Un incontro a Milano con l'unico parlamentare democratico che non ha votato la fiducia al Governo Letta. 500 persone, l'indignazione e la delusione
L'
impressione è che siano venuti a dire al Partito Democratico che questa è l'ultima occasione che sono disposti a concedergli. I posti in sala sono 300, ma sono quasi 500 le persone venute all'iniziativa promossa da un gruppo di iscritti del Pd milanese con Pippo Civati, neodeputato PD, la sera del 13 maggio. “Chiediamoci cosa sarà il Pd”: questo il titolo. Ma quello che emerge dai tanti interventi è soprattutto l'indignazione e la delusione per quello che è stato finora.
Il disagio è palpabile. Sono in tanti a non aver capito le recenti scelte del PD. Dal modo in cui si è giocata la partita dell'elezione del Capo dello Stato – la domanda aleggia inesplicabile: perchè non poteva essere Rodotà?- all'esito di un governo insieme al PDL. “È il ribaltone del voto degli elettori” - dice Civati.
Qualcuno insiste, vorrebbe sapere chi sono i 101 che hanno affossato la candidatura di Prodi. Mentre, secondo Lamberto Bertolè, i problemi del centrosinistra sono nati prima dei 101, “dall'incomprensione delle piazze del 2011, quelle che avevano vinto i referendum sui beni comuni e le amministrative. Quando, invece di aprirsi ai fermenti migliori nella società ci si è progressivamente arroccati”.
La sensazione diffusa è di essere stati traditi, e si accompagna a quella di non sapere chi come e perchè prenda davvero le decisioni, in un partito che si ostina a definirsi democratico. “Ho deciso di non votare la fiducia a questo governo - spiega Civati - perchè non ne abbiamo mai discusso”.

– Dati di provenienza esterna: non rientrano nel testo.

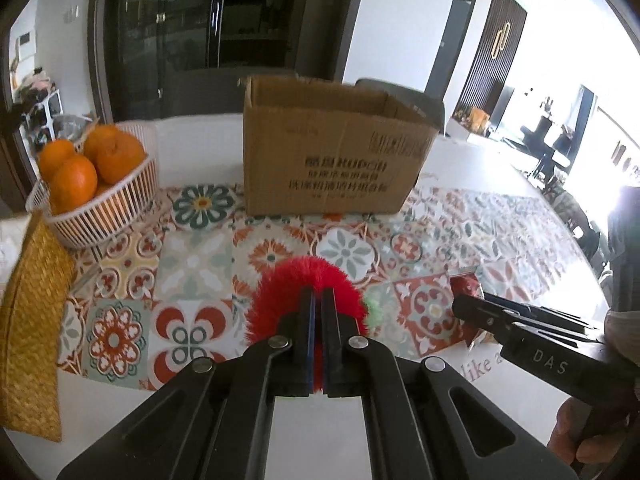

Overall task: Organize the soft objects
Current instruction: 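Lift the plush and red packet and carry them over the cardboard box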

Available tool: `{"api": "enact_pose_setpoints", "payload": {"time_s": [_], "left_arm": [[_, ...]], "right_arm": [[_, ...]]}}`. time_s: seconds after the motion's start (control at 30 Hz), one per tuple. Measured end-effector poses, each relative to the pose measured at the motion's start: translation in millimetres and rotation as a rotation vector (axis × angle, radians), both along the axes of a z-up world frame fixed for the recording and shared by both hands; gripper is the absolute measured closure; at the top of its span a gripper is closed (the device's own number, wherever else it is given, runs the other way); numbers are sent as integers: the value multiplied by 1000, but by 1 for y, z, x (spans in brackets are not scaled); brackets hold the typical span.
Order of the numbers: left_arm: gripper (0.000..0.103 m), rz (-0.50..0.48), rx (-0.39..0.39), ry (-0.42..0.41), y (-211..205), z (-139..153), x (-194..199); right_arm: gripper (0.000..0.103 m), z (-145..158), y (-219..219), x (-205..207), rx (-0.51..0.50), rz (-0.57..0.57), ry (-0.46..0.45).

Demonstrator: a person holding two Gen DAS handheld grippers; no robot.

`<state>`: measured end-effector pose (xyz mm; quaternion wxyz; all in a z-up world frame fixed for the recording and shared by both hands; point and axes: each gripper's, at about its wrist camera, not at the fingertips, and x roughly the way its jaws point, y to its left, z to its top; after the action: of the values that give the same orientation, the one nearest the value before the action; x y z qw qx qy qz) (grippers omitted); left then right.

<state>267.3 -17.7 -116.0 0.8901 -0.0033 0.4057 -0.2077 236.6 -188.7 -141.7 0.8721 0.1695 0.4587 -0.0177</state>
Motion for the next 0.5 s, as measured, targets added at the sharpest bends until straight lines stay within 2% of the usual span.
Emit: {"api": "enact_pose_setpoints", "payload": {"time_s": [0.5], "left_arm": [[99,-15,-41,-160,-6,62,19]], "right_arm": [[78,57,-3,22,20,32,-151]]}}
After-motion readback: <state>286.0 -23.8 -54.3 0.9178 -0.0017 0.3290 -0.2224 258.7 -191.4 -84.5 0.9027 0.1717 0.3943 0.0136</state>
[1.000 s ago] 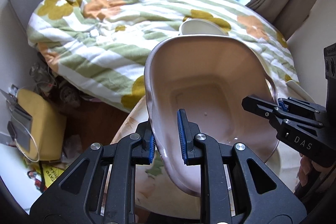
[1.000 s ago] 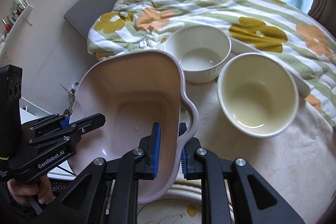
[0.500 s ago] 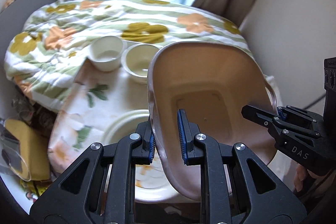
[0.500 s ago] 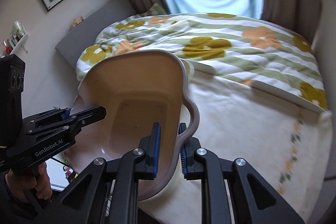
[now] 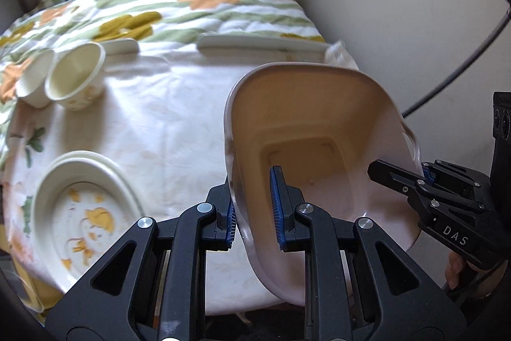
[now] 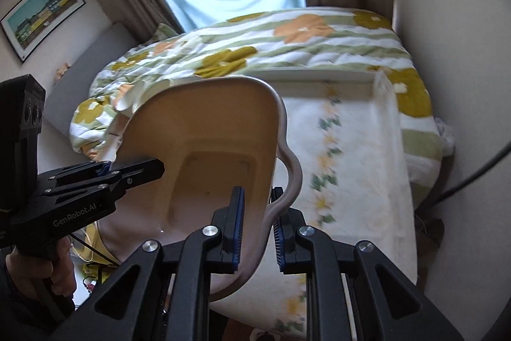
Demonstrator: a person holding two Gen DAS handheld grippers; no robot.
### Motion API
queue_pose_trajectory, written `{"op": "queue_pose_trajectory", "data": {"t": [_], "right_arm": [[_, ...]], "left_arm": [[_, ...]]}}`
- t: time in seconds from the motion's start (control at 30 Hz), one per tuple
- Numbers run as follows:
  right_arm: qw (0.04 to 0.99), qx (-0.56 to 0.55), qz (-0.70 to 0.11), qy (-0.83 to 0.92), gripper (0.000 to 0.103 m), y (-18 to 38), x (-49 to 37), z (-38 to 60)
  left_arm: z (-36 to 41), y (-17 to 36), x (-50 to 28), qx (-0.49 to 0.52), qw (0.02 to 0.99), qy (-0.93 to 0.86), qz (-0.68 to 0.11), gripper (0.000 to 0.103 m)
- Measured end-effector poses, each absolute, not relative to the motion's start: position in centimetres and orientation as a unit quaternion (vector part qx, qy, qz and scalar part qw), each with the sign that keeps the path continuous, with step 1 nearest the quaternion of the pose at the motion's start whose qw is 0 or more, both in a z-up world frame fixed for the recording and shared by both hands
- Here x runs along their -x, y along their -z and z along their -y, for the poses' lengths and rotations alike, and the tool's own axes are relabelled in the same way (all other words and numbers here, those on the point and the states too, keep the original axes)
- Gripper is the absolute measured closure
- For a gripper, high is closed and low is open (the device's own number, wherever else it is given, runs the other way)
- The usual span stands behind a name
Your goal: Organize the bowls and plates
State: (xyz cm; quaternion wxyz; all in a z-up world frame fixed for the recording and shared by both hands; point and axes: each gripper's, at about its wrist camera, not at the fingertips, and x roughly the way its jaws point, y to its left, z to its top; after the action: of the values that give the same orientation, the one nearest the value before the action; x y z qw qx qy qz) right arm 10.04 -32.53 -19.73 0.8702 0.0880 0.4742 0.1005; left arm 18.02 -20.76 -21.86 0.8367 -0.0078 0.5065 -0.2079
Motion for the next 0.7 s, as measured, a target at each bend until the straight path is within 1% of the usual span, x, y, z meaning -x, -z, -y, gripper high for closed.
{"op": "queue_pose_trajectory", "data": {"t": [0.2,0.33,0.47,0.7], "right_arm": [[0.864,-0.113,-0.487,-0.069,0.087,23.9,-10.4,34.8],[0.859,-0.128,-0.492,-0.058,0.087,25.9,-10.2,36.1],[0.854,-0.134,-0.499,-0.054,0.087,27.4,-9.7,36.6],[0.853,-0.146,-0.499,-0.058,0.087,27.8,-9.3,36.8]], "left_arm": [[23.6,27.1,-19.2,-0.016,0.816,0.228,-0.532,0.087],[24.1,29.2,-19.4,-0.023,0.81,0.233,-0.538,0.087],[24.2,30.7,-19.9,-0.021,0.807,0.228,-0.544,0.087],[24.7,30.9,-19.7,-0.043,0.809,0.213,-0.546,0.086]]}}
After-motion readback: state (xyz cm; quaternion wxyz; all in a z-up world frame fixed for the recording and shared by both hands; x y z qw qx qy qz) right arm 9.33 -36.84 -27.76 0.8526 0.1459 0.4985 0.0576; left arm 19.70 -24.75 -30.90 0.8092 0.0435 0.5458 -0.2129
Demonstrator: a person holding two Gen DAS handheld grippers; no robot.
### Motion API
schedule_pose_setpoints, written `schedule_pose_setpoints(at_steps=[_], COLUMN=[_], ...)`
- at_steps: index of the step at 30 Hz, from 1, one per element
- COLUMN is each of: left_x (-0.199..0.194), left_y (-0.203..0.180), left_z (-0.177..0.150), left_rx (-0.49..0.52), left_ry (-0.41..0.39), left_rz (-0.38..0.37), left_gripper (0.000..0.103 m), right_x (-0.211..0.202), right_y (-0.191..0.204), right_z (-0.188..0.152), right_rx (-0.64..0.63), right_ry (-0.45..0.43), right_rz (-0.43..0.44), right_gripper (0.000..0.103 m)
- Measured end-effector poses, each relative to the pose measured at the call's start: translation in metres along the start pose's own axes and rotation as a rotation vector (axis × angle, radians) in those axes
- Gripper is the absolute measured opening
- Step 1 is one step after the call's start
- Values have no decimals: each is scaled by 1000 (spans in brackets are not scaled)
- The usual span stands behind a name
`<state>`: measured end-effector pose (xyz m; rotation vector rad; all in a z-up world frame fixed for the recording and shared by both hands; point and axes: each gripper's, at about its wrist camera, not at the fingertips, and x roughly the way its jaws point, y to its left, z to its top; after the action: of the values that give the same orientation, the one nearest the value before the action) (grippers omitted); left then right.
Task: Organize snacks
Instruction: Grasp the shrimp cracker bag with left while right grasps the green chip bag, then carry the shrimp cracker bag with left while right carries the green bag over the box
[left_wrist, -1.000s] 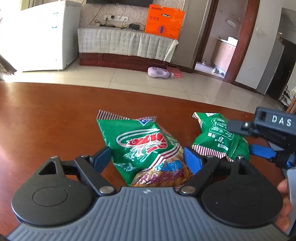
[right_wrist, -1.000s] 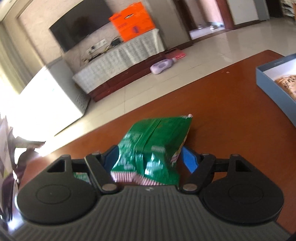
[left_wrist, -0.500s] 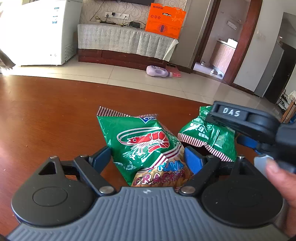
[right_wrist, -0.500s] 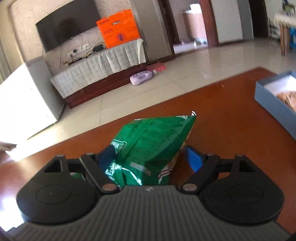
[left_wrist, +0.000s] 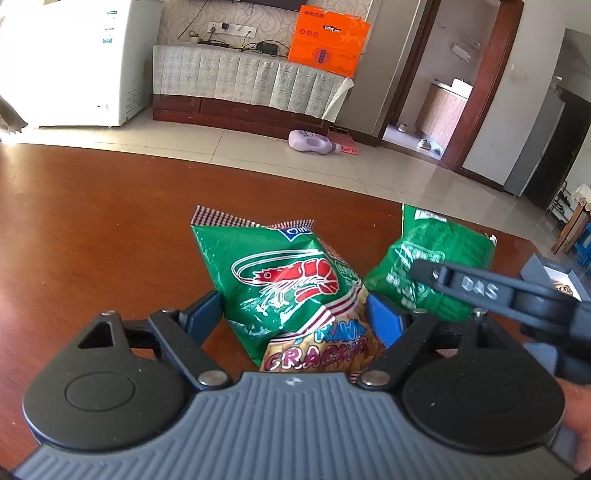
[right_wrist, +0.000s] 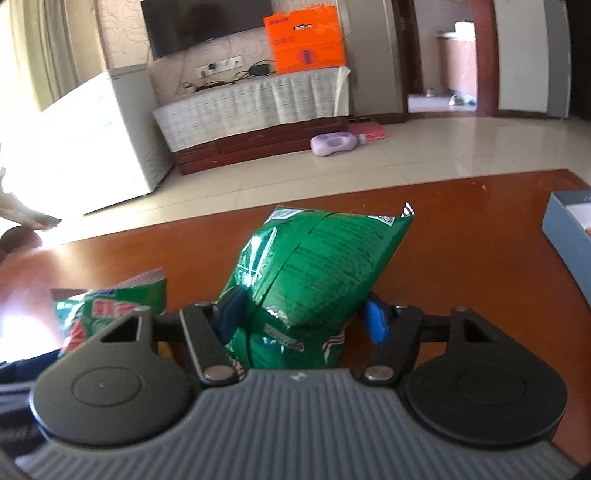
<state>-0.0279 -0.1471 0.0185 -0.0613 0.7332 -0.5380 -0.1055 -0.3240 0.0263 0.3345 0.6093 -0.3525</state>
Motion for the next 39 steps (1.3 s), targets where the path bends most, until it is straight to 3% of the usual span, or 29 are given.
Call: schedule_pose_setpoints(at_steps=[19,39], left_x=[-19,-87], left_y=[-39,-109], left_z=[-12,-38], left_rx=[45,91], left_ry=[-21,-72], left_rz=[6,-25], left_gripper=[64,62], right_x=[-90,-188], right_y=[-14,-44], right_z=[-22,-40], right_rx=[-108,-148], right_ry=[50,-45], right_rz=[28,84], right_gripper=[56,55])
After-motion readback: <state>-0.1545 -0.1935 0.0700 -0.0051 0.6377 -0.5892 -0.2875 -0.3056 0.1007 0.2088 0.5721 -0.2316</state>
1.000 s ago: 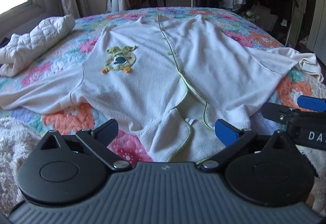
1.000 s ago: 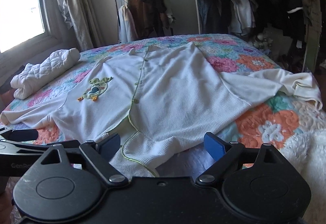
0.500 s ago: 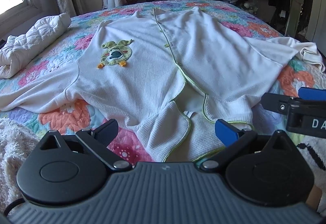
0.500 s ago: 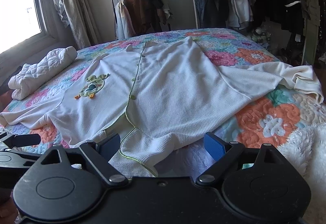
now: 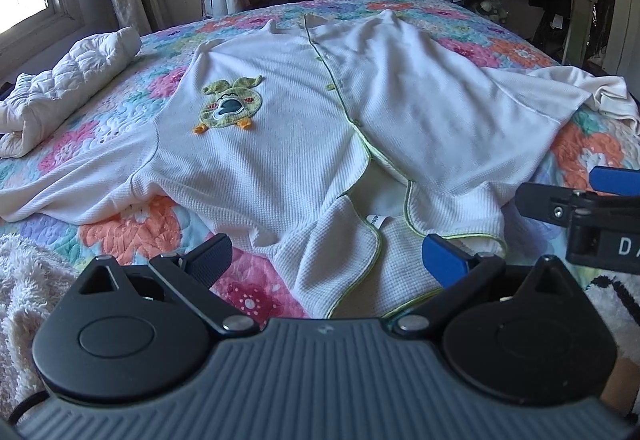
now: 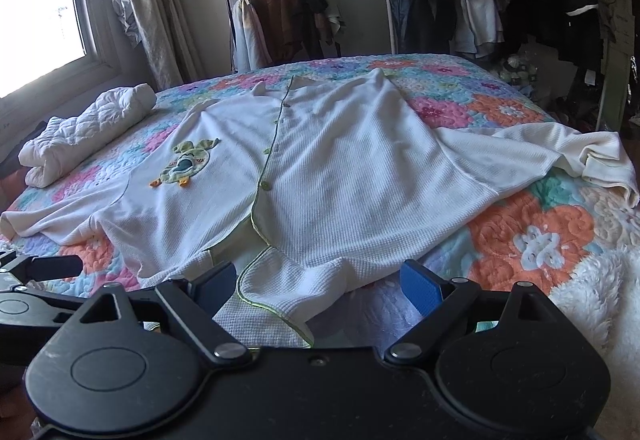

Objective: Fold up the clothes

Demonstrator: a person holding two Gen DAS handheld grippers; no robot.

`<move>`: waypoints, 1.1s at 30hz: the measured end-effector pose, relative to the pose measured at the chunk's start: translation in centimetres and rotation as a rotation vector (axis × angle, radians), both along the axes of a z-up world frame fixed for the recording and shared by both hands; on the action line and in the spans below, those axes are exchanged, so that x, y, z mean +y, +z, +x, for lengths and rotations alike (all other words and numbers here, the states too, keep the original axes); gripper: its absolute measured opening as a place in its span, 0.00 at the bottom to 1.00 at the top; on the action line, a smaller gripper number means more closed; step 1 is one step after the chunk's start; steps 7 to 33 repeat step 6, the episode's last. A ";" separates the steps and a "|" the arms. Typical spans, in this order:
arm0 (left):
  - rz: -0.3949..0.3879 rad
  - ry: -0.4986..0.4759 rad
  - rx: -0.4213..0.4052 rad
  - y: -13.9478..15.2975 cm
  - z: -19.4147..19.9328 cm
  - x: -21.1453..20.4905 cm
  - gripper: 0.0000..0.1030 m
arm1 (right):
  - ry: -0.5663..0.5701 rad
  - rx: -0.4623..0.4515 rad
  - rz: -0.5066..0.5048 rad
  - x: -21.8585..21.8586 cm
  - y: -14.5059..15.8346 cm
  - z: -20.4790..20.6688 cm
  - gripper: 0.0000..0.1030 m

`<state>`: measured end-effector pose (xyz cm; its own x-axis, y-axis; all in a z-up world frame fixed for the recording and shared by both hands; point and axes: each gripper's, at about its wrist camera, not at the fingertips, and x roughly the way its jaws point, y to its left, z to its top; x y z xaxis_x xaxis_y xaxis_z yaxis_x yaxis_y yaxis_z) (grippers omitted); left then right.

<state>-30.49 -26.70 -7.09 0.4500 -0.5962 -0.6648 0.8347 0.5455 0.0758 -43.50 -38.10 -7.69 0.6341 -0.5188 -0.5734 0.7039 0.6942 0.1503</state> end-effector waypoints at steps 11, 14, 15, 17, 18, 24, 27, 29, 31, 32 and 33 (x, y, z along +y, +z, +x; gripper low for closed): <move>0.004 0.004 0.008 -0.1 0.2 0.0 1.00 | -0.002 0.015 0.003 0.2 -0.1 0.3 0.89; 0.004 0.004 0.008 -0.1 0.2 0.0 1.00 | -0.002 0.015 0.003 0.2 -0.1 0.3 0.89; 0.004 0.004 0.008 -0.1 0.2 0.0 1.00 | -0.002 0.015 0.003 0.2 -0.1 0.3 0.89; 0.004 0.004 0.008 -0.1 0.2 0.0 1.00 | -0.002 0.015 0.003 0.2 -0.1 0.3 0.89; 0.004 0.004 0.008 -0.1 0.2 0.0 1.00 | -0.002 0.015 0.003 0.2 -0.1 0.3 0.89; 0.004 0.004 0.008 -0.1 0.2 0.0 1.00 | -0.002 0.015 0.003 0.2 -0.1 0.3 0.89; 0.004 0.004 0.008 -0.1 0.2 0.0 1.00 | -0.002 0.015 0.003 0.2 -0.1 0.3 0.89; 0.004 0.004 0.008 -0.1 0.2 0.0 1.00 | -0.002 0.015 0.003 0.2 -0.1 0.3 0.89; 0.004 0.004 0.008 -0.1 0.2 0.0 1.00 | -0.002 0.015 0.003 0.2 -0.1 0.3 0.89; 0.004 0.004 0.008 -0.1 0.2 0.0 1.00 | -0.002 0.015 0.003 0.2 -0.1 0.3 0.89; 0.004 0.004 0.008 -0.1 0.2 0.0 1.00 | -0.002 0.015 0.003 0.2 -0.1 0.3 0.89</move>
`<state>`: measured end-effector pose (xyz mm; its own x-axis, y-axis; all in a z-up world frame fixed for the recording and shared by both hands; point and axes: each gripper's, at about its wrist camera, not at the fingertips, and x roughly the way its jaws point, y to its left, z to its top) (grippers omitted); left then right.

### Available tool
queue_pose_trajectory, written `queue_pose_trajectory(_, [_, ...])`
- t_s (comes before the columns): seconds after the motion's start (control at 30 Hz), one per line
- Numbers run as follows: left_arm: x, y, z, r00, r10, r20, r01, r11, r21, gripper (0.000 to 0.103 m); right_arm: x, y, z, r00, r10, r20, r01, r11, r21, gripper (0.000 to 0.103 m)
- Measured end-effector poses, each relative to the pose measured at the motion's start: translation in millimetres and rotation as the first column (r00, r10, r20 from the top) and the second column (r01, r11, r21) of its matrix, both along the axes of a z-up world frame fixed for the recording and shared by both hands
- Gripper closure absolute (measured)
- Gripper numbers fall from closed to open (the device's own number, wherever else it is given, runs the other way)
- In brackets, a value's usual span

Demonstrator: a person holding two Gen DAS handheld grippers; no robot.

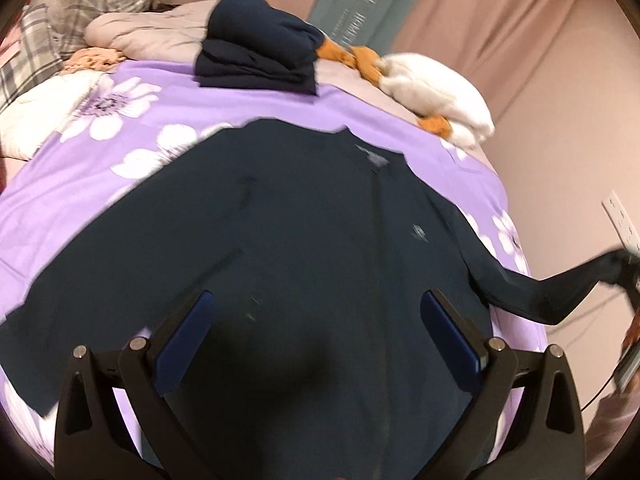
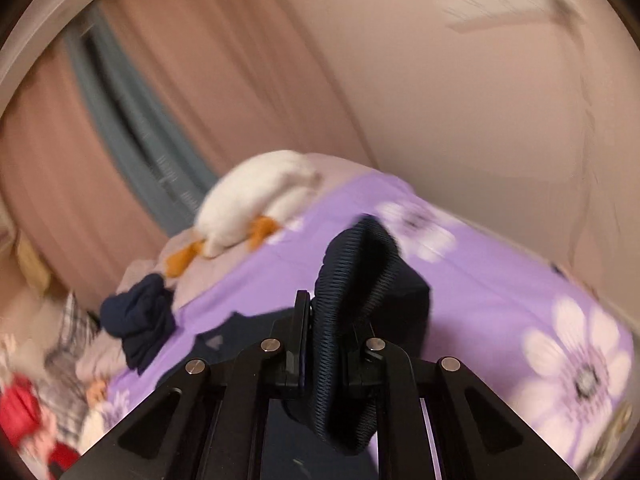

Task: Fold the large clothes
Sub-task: 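Fold the held sleeve across the jacket body with the right tool, release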

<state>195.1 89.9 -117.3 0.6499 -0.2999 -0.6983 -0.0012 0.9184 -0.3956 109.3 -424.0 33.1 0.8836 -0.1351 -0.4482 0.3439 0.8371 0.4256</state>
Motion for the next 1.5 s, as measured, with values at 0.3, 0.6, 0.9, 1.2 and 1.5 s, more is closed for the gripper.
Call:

All'indignazione di non essere stati ascoltati, né consultati si accompagna il bisogno di ripensare le modalità stesse della partecipazione. Che “non può essere – sottolinea Stefano Boeri - chiedere consenso o assenso su decisioni già prese. E nemmeno limitarsi a scegliere tra opzioni già confezionate”.
Civati ascolta e risponde a tutti, è un fiume in piena. Sottolinea le priorità che questo partito ha dimenticato. “Io non voglio un partito più a sinistra (più a destra, ironizza, sarebbe impossibile!). Voglio solo il PD”. Cita Gobetti Civati, e un socialismo liberale che coniughi l'uguaglianza e il bisogno di giustizia con riforme davvero liberali. Quelle che ancora non si è avuto il coraggio di fare. Perchè il conflitto di interessi non è solo un problema di Berlusconi, la corruzione è anche un ostacolo per lo sviluppo economico di questo paese, e l'evasione fiscale... a proposito che fine a fatto la questione?
“Vorrei - dice Alessandro Campi - che si tornassero a fare le cose semplicemente perchè sono giuste: il reddito di cittadinanza è giusto, l'assistenza ai più deboli è giusta, la cittadinanza a chi nasce in questo paese è giusta”.
Poi c'è chi vorrebbe un Pd coraggioso (l'aggettivo ritorna spesso) e chi “un Pd dove chi sbaglia e continua a sbagliare sia messo a riposo” - così Carlo Monguzzi.
Forse manca a Civati, quanto meno su questo palco, la capacità di fare sintesi e indicare un percorso chiaro da qui al congresso e da lì in avanti. Qualcuno esce disorientato, qualcun altro giura che questa è l'ultima chance concessa a questo partito.
La scommessa finale sarà il congresso. Il prossimo ottobre ci si gioca tutto. Si misurerà lì, a cominciare dalle modalità di voto che verranno stabilite - aperte a tutti o solo agli iscritti - quello che peserà di più sulla bilancia. Se la conservazione di rendite di posizione e di vecchie culture politiche o il rinnovamento e la voglia di guardare al futuro. Insomma se sarà possibile davvero la ri-generazione PD.
P.S.: L'iniziativa autofinanziata è costata 379,88 euro - rendicontate alla seconda virgola, come dice Pippo Civati - ma i fondi raccolti tra i partecipanti sono stati 500 euro in più,da utilizzarsi per le prossime iniziative.